The House recently changed the rules of budget scoring: The Congressional Budget Office and the Joint Committee on Taxation will now account for macroeconomic effects when estimating the budget impacts of major legislation. Here are three things you should know as we await the first official dynamic score.

1. Spending and regulations matter, not just taxes

You might think dynamic scoring is just about taxes. It’s not. Spending and regulatory policies can also move the economy. Take the Affordable Care Act. CBO estimates that the law’s insurance subsidies will reduce labor supply by 1.5 to 2.0 percent from 2017 to 2024, some 2 to 2.5 million full-time equivalent workers. If CBO and JCT do a dynamic score of the House’s latest ACA repeal, this effect will be front and center.

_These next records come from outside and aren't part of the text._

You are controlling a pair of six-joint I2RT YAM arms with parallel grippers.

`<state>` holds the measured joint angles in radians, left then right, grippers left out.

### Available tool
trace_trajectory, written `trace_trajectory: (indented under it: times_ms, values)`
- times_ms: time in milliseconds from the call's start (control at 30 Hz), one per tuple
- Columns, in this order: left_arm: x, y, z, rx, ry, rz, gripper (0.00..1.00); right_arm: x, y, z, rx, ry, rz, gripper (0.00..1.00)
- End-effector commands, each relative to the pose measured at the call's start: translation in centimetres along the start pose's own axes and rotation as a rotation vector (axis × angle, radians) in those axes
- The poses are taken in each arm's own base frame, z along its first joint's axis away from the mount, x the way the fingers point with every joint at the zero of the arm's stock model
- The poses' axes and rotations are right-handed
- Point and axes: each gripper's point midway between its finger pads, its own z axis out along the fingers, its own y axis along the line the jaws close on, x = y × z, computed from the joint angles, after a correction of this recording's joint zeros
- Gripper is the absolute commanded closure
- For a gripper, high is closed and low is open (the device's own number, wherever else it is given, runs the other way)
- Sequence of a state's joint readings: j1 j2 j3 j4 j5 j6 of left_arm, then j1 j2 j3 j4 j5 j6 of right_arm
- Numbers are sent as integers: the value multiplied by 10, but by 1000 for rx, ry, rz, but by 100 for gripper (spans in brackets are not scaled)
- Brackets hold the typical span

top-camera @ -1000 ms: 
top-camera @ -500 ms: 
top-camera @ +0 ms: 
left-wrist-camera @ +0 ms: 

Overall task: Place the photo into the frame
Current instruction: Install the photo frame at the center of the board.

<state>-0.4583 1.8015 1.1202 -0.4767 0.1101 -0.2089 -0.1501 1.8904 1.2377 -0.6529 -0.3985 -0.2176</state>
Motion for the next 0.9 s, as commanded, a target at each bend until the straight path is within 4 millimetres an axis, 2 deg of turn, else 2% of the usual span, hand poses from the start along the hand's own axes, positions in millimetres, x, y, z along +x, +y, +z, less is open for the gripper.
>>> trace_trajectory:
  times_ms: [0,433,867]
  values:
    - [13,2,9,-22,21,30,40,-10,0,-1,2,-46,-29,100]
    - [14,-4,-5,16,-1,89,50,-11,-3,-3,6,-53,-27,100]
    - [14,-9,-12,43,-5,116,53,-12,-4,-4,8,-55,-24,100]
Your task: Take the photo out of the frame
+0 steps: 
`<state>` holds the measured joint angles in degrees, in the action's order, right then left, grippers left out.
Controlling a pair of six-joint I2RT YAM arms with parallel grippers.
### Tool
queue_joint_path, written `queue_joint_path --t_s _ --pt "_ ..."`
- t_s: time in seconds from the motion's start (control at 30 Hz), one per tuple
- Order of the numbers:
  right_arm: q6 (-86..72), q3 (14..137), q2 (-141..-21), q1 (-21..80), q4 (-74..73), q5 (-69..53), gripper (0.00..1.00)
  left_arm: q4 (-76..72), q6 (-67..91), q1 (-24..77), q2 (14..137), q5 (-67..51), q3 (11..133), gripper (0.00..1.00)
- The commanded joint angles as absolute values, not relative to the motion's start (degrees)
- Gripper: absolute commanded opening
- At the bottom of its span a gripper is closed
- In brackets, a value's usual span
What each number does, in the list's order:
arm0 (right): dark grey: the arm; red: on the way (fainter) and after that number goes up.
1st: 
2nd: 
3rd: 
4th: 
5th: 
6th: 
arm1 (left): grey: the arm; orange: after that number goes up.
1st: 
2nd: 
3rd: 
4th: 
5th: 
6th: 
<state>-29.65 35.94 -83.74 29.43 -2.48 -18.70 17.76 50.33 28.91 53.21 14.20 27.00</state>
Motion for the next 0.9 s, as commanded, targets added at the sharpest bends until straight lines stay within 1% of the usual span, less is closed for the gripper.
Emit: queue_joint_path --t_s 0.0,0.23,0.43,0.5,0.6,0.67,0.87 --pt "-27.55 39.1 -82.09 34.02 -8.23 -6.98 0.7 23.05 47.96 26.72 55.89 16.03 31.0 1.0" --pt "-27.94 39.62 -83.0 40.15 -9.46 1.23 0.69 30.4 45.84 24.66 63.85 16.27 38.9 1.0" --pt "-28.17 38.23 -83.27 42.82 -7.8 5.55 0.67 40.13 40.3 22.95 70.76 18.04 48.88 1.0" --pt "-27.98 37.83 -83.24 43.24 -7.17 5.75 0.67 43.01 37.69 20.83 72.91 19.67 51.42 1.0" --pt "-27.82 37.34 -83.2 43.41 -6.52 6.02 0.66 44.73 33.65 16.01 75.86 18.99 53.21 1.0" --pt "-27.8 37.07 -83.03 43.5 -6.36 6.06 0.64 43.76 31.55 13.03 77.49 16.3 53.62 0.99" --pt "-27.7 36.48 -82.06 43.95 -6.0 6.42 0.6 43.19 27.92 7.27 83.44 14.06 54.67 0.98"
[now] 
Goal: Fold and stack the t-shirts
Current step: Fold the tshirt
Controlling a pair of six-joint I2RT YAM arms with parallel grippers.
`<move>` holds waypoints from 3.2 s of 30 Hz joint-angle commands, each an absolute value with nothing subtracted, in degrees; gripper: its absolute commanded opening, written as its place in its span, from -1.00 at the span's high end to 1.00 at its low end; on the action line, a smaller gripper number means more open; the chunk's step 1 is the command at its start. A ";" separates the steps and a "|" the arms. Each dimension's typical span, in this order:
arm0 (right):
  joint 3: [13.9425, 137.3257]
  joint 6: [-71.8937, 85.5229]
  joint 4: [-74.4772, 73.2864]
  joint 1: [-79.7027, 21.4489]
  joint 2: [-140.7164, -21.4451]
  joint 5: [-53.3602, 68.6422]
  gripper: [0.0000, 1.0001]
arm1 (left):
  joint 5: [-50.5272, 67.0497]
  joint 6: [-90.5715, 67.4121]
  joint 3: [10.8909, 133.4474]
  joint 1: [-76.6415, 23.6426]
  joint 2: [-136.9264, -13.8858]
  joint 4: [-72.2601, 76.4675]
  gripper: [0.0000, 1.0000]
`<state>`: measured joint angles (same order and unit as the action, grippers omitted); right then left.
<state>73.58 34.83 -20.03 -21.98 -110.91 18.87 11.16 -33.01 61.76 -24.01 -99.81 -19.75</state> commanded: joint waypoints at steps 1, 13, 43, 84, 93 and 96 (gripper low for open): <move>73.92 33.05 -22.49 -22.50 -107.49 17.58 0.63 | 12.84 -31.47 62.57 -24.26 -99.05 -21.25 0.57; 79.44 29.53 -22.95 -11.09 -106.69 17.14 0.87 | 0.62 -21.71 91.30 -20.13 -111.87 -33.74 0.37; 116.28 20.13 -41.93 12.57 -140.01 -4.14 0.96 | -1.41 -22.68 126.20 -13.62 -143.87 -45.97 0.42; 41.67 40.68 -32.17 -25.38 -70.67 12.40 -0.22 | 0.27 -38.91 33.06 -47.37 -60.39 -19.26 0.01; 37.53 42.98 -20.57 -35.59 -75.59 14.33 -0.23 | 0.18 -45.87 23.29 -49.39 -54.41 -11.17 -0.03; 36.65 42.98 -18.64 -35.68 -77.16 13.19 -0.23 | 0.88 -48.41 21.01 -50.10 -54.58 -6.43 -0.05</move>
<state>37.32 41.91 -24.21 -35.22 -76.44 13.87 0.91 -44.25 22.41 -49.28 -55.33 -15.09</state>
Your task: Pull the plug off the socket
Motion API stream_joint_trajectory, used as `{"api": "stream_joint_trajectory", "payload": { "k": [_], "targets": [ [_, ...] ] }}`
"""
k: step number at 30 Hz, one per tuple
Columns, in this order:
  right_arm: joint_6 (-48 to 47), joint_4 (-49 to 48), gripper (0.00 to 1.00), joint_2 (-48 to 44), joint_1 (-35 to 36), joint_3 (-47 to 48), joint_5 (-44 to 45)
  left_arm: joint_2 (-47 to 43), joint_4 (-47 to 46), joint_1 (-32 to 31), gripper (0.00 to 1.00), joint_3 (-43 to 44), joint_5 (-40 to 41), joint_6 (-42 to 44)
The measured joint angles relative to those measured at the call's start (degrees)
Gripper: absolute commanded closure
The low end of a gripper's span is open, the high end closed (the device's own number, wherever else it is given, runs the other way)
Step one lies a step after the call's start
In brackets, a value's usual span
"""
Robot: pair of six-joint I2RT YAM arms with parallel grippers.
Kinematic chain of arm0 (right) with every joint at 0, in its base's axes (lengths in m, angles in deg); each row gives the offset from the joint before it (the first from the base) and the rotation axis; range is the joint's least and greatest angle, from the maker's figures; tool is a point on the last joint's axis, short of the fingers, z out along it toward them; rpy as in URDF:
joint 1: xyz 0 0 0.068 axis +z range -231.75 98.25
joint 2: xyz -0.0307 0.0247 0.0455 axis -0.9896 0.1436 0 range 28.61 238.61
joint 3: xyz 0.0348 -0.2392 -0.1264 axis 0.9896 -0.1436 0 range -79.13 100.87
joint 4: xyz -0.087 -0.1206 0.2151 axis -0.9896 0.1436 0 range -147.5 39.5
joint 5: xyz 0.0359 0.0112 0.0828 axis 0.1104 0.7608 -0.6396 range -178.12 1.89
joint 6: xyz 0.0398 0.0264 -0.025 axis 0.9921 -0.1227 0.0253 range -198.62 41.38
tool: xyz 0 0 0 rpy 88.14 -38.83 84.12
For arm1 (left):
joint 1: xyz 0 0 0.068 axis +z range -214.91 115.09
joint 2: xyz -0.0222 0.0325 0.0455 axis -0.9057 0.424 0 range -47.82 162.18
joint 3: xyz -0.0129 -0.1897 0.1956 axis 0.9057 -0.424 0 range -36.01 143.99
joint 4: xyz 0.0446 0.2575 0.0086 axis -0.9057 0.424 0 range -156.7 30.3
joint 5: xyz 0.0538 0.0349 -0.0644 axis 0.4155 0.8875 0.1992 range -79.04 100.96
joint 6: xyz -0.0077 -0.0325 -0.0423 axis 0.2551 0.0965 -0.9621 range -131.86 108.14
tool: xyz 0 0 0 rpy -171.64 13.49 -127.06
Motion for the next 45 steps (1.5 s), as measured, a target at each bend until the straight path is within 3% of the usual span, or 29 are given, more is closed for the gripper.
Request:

The same goes for immigration reform. In 2013 (and in 2006), CBO and JCT included some macroeconomic effects in their score of comprehensive immigration reform, though they did not do a fully dynamic score. Under today’s rules, reform would show an even bigger boost to the economy and more long-term deficit reduction than the agencies projected in the earlier bills.

2. Dynamic scoring isn’t new

For more than a decade, CBO and JCT have published dynamic analyses using multiple models and a range of assumptions. For example, JCT projected former House Ways & Means Committee chairman Dave Camp’s tax reform plan would boost the size of the economy (not its growth rate) by 0.1 to 1.6 percent over 2014 to 2023. The big step in dynamic scoring will be winnowing such multiple estimates into the single set of projections required for official scores.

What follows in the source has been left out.